When a website is involved, quite a bit. There's the site name, which ideally is short and memorable: Google, Yelp, Yahoo. Or at least memorable as is, I hope, TheViewFrom32.
Behind the scenes, though, there are multiple layers of file and folder/directory names. When you visit a site you probably don't pay much attention to this. Somebody did, though, and it gets complicated.
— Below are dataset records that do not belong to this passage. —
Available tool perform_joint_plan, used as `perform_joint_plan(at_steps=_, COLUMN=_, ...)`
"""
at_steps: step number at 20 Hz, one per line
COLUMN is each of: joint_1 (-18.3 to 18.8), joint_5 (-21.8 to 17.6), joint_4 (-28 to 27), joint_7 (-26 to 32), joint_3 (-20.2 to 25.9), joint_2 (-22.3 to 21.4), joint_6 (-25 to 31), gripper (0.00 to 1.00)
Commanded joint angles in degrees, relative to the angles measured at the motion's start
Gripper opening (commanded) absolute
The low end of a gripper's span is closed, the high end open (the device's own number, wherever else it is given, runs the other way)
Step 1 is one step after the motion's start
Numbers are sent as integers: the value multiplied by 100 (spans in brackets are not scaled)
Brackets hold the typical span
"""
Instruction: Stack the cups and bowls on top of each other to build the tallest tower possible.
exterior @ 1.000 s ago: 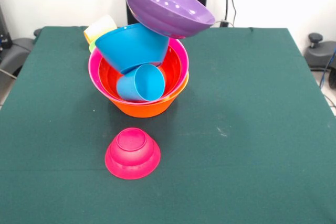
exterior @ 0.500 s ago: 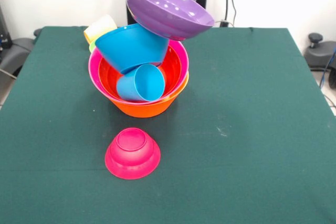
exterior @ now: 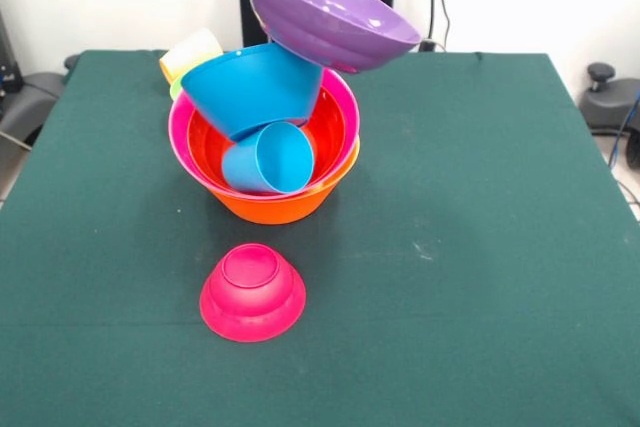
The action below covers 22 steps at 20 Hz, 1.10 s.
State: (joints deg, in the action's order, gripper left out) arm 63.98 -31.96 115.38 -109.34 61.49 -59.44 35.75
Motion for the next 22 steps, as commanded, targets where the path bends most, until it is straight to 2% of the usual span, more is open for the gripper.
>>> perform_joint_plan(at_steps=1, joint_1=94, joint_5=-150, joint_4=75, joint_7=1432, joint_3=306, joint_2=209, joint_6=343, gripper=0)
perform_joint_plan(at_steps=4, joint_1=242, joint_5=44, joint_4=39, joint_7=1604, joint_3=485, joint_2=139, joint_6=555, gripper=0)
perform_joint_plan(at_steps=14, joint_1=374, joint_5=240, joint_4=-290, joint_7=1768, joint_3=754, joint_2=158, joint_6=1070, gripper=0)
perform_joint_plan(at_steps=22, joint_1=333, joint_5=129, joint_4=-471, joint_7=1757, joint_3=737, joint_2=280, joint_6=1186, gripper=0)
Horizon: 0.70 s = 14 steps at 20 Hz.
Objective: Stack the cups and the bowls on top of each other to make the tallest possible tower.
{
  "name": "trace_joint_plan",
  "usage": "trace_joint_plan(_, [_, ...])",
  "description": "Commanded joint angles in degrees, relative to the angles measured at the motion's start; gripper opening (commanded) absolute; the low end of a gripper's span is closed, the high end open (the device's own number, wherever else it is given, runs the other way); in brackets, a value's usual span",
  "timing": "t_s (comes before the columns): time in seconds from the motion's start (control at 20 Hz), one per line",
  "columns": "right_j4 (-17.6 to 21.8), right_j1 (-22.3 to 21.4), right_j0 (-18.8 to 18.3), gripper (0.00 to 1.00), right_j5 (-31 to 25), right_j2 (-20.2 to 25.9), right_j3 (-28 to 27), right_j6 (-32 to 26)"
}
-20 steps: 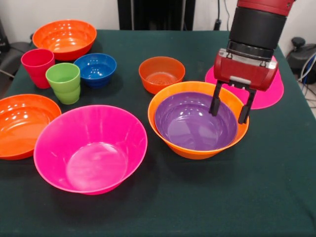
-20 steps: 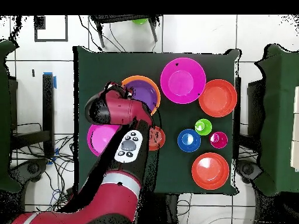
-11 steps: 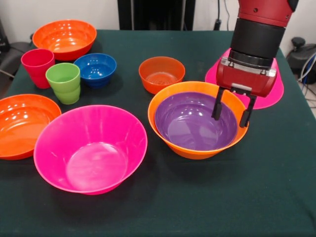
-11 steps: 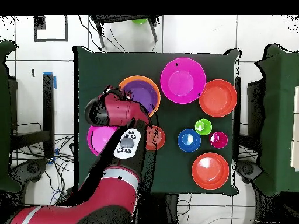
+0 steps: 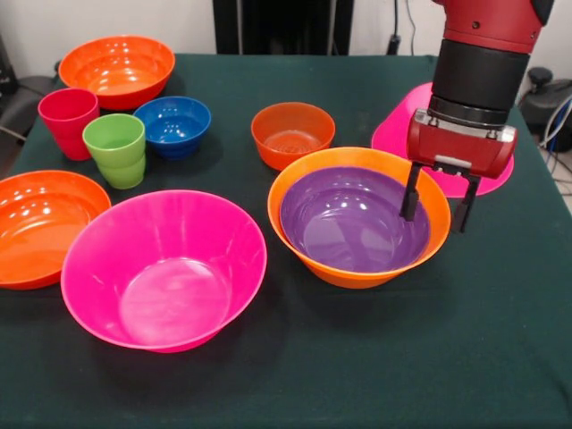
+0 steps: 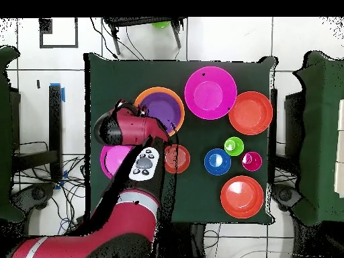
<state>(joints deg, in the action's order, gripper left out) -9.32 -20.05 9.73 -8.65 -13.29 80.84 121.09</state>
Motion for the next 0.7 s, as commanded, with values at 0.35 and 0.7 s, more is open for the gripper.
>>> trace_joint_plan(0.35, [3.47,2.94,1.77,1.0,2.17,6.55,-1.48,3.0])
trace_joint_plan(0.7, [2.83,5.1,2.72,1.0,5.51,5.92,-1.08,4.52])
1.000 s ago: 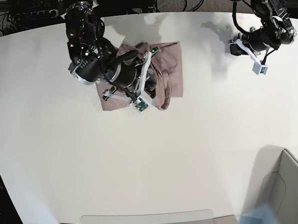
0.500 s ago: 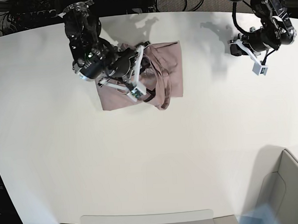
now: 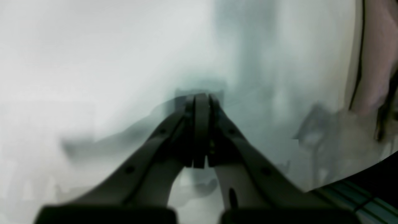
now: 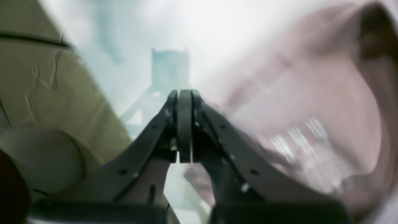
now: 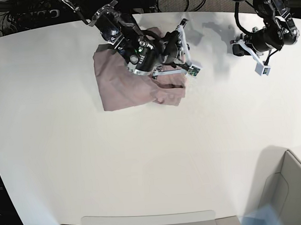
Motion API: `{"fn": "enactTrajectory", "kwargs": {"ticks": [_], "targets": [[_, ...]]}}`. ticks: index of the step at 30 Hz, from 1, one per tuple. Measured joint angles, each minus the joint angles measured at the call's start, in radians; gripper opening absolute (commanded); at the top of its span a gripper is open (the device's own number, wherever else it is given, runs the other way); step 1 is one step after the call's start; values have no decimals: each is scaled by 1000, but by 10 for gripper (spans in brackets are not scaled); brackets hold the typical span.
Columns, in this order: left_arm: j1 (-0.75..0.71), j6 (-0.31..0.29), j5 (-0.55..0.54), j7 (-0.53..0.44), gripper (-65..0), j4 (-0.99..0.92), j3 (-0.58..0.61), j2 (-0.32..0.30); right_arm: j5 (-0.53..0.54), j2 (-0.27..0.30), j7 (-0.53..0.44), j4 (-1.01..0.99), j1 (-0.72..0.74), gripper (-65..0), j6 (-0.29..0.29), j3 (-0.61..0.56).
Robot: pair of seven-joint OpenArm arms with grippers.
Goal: Fold the T-shirt properly
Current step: 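Press the folded bundle flat with the right gripper and release, then grasp the folded pink shirt bundle with the left gripper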
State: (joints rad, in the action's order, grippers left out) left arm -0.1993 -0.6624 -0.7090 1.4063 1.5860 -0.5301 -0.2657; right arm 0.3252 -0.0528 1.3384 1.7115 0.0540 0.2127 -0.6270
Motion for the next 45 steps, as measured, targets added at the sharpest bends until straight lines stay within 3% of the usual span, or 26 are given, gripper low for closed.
{"fn": "enactTrajectory", "kwargs": {"ticks": [7, 13, 18, 26, 30, 38, 41, 45], "targets": [[0, 0, 0, 0, -650, 0, 0, 0, -11, 3, -24, 44, 31, -650, -1, -40], [-1, 0, 0, -1, -650, 0, 23, -1, -10, 11, -22, 201, -35, -650, -1, 248], [14, -9, -6, -10, -650, 25, 142, -1, -7, 90, -19, 233, -38, -650, 0, 441], [33, -11, -13, -65, -650, 333, 416, -3, -8, 228, 55, 240, -60, -650, 4, 749], [39, -5, -2, -61, -650, 381, 590, -6, -6, 297, 61, 238, -63, -650, 4, 754], [33, 0, 15, -66, -650, 367, 920, -17, -11, 310, 60, 130, -65, -650, 8, 750], [35, -1, 112, -69, -650, 329, 983, -13, -2, 307, 56, 105, -72, -650, 8, 748], [58, 0, 258, -66, -650, 207, 977, 16, -3, 307, 57, 101, -107, -650, 8, 748]]}}
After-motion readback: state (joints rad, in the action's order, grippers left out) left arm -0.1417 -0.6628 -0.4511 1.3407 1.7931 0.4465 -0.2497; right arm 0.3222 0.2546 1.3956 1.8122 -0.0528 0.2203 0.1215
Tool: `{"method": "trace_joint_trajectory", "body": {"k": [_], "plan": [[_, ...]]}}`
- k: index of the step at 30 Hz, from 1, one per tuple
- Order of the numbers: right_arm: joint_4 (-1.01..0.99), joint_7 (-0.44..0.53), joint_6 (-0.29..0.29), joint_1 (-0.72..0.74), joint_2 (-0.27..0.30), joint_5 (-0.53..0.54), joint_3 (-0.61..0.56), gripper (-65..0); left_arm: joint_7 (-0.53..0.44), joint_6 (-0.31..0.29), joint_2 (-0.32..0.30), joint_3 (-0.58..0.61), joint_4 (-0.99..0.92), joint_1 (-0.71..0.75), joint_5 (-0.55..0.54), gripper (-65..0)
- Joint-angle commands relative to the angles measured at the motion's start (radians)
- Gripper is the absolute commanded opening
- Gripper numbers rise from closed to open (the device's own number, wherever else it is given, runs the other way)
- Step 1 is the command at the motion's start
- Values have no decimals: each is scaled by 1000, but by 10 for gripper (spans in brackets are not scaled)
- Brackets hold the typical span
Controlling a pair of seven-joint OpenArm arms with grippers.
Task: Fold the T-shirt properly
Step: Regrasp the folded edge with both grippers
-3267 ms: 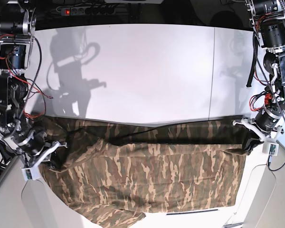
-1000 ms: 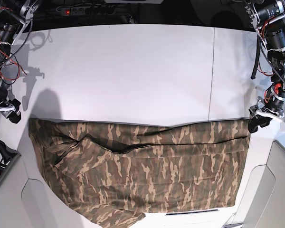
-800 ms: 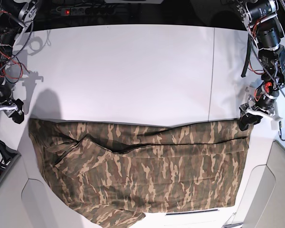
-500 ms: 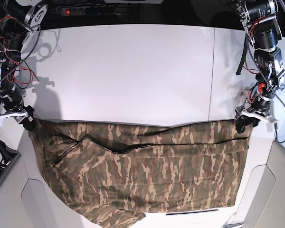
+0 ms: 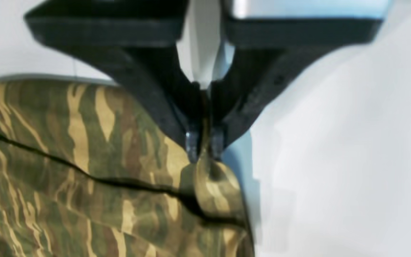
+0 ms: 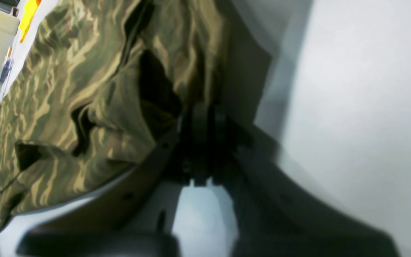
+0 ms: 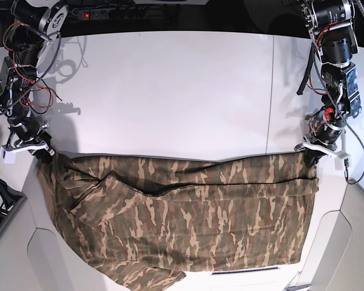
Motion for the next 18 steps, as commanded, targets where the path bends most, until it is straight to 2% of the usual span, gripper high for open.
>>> {"method": "trace_joint_trajectory", "body": {"k": [1, 6, 14, 18], "plan": [[10, 15, 19, 24, 15, 8, -1, -650, -5, -20, -19, -2, 9, -24, -5, -650], [25, 15, 34, 32, 32, 8, 0, -650, 0, -58, -40, -2, 9, -53, -5, -650], [26, 13, 34, 32, 114, 11, 0, -650, 0, -75, -90, -2, 9, -57, -13, -650], [26, -5, 49, 30, 131, 12, 0, -650, 2, -172, -97, -2, 13, -56, -20, -650]]}}
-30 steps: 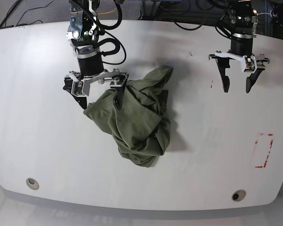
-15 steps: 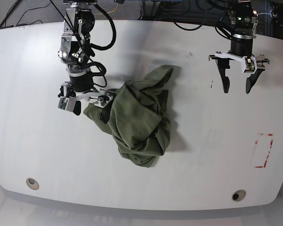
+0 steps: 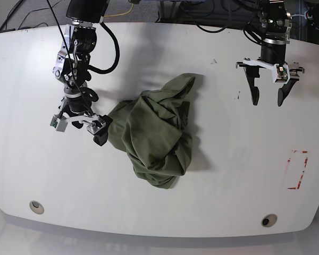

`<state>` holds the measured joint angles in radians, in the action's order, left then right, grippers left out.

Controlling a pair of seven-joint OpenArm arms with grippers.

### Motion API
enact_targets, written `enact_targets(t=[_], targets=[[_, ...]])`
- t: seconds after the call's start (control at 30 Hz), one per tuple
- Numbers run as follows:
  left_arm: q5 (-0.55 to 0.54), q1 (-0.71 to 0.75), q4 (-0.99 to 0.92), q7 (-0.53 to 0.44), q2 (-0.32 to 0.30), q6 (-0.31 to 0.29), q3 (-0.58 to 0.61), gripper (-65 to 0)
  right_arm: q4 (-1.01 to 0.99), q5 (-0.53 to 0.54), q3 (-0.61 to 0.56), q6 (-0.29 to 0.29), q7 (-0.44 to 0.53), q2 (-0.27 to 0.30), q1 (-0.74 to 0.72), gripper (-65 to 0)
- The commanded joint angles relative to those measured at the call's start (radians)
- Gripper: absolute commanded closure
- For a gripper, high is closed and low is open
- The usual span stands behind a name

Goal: Layout the t-shirt on the table in an organized manner, then fold the t-shirt properly
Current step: 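Grasp an edge of the green t-shirt with the right gripper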

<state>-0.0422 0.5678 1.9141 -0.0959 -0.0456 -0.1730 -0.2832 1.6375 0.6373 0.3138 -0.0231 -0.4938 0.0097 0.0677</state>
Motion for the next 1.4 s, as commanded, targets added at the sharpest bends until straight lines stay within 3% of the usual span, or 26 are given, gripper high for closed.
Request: enact_targets(t=[0.0,0.23,0.5,1.37], targets=[[-0.003,0.004,0.015,-0.025,-0.006,0.002,-0.003,-39.3,0.01,0.048,0.014,-0.013,-0.012,0.003,-0.018,-65.0],[-0.003,0.004,0.015,-0.025,-0.006,0.002,-0.003,-39.3,-0.015,0.123,0.051,-0.011,-0.075,-0.001,-0.018,-65.0],[-0.003,0.004,0.014,-0.025,-0.006,0.002,-0.003,-39.3,-0.107,0.207,0.051,-0.011,-0.079,-0.001,-0.018,-65.0],[-0.003,0.004,0.014,-0.025,-0.006,0.002,-0.003,-39.3,-0.124,0.21,-0.006,-0.01,-0.078,-0.018,-0.055,-64.8]])
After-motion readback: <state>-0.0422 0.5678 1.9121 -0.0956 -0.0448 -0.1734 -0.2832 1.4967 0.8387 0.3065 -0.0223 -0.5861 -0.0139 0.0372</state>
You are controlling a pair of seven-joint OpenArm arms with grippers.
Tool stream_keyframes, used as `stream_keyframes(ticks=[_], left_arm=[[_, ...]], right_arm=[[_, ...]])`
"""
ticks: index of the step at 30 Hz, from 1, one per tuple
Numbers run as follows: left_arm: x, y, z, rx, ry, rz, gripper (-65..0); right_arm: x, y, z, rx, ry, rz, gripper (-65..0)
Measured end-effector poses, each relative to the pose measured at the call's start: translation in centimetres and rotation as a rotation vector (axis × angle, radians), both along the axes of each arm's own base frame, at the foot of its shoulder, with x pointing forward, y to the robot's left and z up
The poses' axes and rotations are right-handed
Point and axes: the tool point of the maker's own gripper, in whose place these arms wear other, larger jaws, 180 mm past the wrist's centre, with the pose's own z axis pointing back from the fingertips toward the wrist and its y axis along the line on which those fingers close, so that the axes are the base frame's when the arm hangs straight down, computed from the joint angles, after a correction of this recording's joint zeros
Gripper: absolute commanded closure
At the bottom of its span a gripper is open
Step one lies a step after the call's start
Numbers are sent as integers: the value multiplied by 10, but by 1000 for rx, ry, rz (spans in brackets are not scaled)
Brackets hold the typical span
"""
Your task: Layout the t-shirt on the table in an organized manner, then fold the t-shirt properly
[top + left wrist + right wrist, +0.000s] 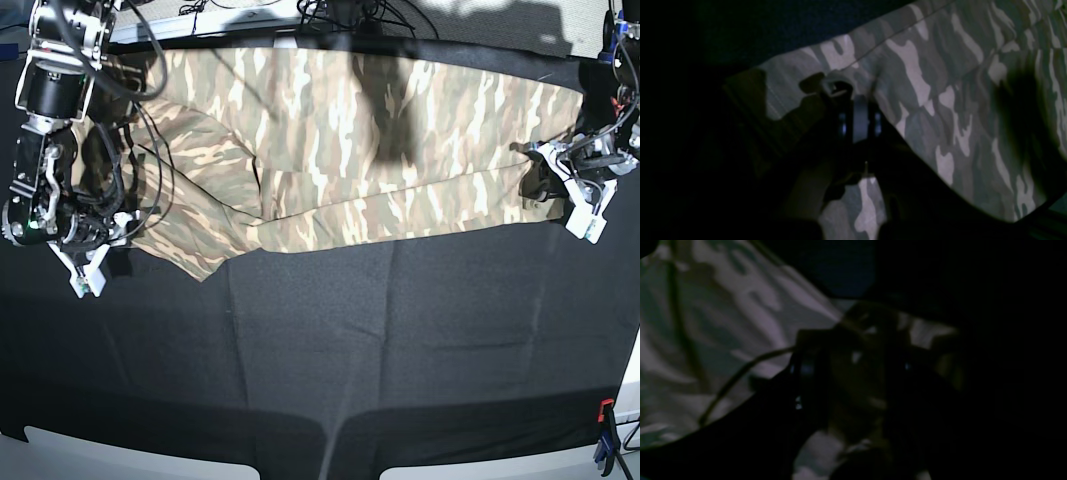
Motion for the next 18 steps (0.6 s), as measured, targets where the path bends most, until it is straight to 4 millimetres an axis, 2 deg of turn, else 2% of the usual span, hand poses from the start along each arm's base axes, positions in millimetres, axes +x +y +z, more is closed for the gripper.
stream_keyframes(ticks=[3,7,12,15,18], left_arm=[[0,0,0,0,0,0,0],[0,0,0,0,0,0,0],[0,0,0,0,0,0,0],[0,0,0,0,0,0,0],[0,0,0,0,0,0,0]], right_arm=[[-1,16,3,89,-6,23,-275],[2,20,6,113,-19,23,-275],[8,34,15,208,-59,26,-275],[9,35,16,211,-63,26,-275],[5,24,12,158,-36,15,-275]])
This was the topic of our Web Publishing 2 class discussion today. Three groups of students each drew a flow chart and talked about how to name files and folders in a relatively small website (about 400 pages and/or images).
It gets complicated
There are two main concerns involved in naming files/folders. The names need to be easy for the website builders to recognize and work with. The bigger the site, the more complicated this task becomes. Numbers often are easier than words, so it may lead to something like this from the Library of Congress website:
www.loc.gov/pictures/collection/ade/item/95858980/
It's pretty clear that this links to a picture in the "ade" (Architecture, Design & Engineering) collection. Good luck on guessing that item 95858980 is a set of architectural drawings for a Blue Bell hamburger restaurant, though.
Make it readable
An alternative is to try to keep the names understandable, like this link to this year's Merit Scholar show at the CSU Art Gallery:
http://csuohio.edu/artgallery/2011-2012/meritscholar/index.html
Simply by looking at the web address you understand what it's about. An added—and very important—benefit to this approach is that search engines understand it too, leading to better search engine rankings.
Make it consistent
The best approach is to think about all the possible types of things that might be part of your website, and develop a naming convention for files: a standard system that you and anyone else working on the site will use. Especially when working on a team, this is essential.
There are also techical issues involved: punctuation marks ( # ! ?, etc.) in a file name causes big problems. Restricting names to a-z, 0-9 and (-) is the simplest solution.